### Task requirements:
Keep every line of the data below that has the string "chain" and present those lines.

### Material for this exercise:
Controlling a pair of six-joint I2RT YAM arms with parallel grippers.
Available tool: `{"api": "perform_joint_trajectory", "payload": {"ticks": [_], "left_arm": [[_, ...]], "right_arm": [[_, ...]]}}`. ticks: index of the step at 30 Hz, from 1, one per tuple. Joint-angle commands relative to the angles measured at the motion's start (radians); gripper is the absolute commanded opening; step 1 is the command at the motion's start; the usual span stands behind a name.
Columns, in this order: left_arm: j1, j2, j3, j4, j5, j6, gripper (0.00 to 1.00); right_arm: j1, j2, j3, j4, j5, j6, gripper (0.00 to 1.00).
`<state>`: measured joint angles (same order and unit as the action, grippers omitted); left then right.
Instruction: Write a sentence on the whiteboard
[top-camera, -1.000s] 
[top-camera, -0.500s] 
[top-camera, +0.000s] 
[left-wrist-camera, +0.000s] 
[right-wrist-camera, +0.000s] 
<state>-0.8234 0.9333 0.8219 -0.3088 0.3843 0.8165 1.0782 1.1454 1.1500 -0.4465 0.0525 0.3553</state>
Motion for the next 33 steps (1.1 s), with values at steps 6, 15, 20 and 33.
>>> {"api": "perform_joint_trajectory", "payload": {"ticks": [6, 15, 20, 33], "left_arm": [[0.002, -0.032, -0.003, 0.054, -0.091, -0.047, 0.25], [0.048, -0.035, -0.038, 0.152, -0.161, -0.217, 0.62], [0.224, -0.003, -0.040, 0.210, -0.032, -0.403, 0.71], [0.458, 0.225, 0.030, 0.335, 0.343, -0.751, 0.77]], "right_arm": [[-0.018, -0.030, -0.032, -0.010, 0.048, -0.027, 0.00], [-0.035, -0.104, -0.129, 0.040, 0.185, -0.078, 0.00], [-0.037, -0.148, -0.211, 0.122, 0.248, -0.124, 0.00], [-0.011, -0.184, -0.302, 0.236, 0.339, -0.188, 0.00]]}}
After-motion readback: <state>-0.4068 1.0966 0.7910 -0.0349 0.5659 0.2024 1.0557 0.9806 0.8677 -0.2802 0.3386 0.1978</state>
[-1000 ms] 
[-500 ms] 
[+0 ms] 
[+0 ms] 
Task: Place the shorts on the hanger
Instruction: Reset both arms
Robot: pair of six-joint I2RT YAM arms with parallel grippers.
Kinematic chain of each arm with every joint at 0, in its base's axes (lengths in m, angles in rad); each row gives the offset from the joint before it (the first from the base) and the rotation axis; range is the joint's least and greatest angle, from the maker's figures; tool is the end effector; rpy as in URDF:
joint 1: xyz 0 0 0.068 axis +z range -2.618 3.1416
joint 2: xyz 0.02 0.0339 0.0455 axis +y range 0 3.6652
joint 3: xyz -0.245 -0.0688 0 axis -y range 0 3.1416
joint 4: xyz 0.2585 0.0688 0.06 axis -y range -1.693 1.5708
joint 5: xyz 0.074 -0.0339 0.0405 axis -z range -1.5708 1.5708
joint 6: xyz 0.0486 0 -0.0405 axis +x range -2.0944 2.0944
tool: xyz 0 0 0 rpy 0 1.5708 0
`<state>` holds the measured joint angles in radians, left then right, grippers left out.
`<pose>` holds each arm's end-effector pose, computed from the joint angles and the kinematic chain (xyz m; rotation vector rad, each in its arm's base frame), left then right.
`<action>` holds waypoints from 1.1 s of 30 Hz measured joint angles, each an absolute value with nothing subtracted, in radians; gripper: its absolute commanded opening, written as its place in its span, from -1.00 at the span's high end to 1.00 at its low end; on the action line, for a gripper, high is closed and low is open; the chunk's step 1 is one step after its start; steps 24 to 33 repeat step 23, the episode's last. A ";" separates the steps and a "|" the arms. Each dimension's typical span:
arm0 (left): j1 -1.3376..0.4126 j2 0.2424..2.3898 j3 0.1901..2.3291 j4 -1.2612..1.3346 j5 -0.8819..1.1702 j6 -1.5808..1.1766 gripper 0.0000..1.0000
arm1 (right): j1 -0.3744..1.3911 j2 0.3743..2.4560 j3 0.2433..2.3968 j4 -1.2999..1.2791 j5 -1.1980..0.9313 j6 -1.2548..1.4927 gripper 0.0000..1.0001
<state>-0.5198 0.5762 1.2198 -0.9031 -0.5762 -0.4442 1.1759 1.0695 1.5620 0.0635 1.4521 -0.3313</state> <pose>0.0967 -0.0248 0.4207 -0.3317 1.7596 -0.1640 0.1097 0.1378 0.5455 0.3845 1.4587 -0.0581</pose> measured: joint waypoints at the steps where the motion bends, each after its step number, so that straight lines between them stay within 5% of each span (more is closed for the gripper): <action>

### Output for this task:
Kinematic chain of each arm with every joint at 0, in its base's axes (lengths in m, angles in rad); each row gives the offset from the joint before it (the first from the base) and the rotation axis; range is the joint's least and greatest angle, from the maker's figures; tool is the end effector; rpy as in URDF:
`<pose>` holds each arm's end-effector pose, computed from the joint angles and the kinematic chain (xyz m; rotation vector rad, each in its arm's base frame), left then right.

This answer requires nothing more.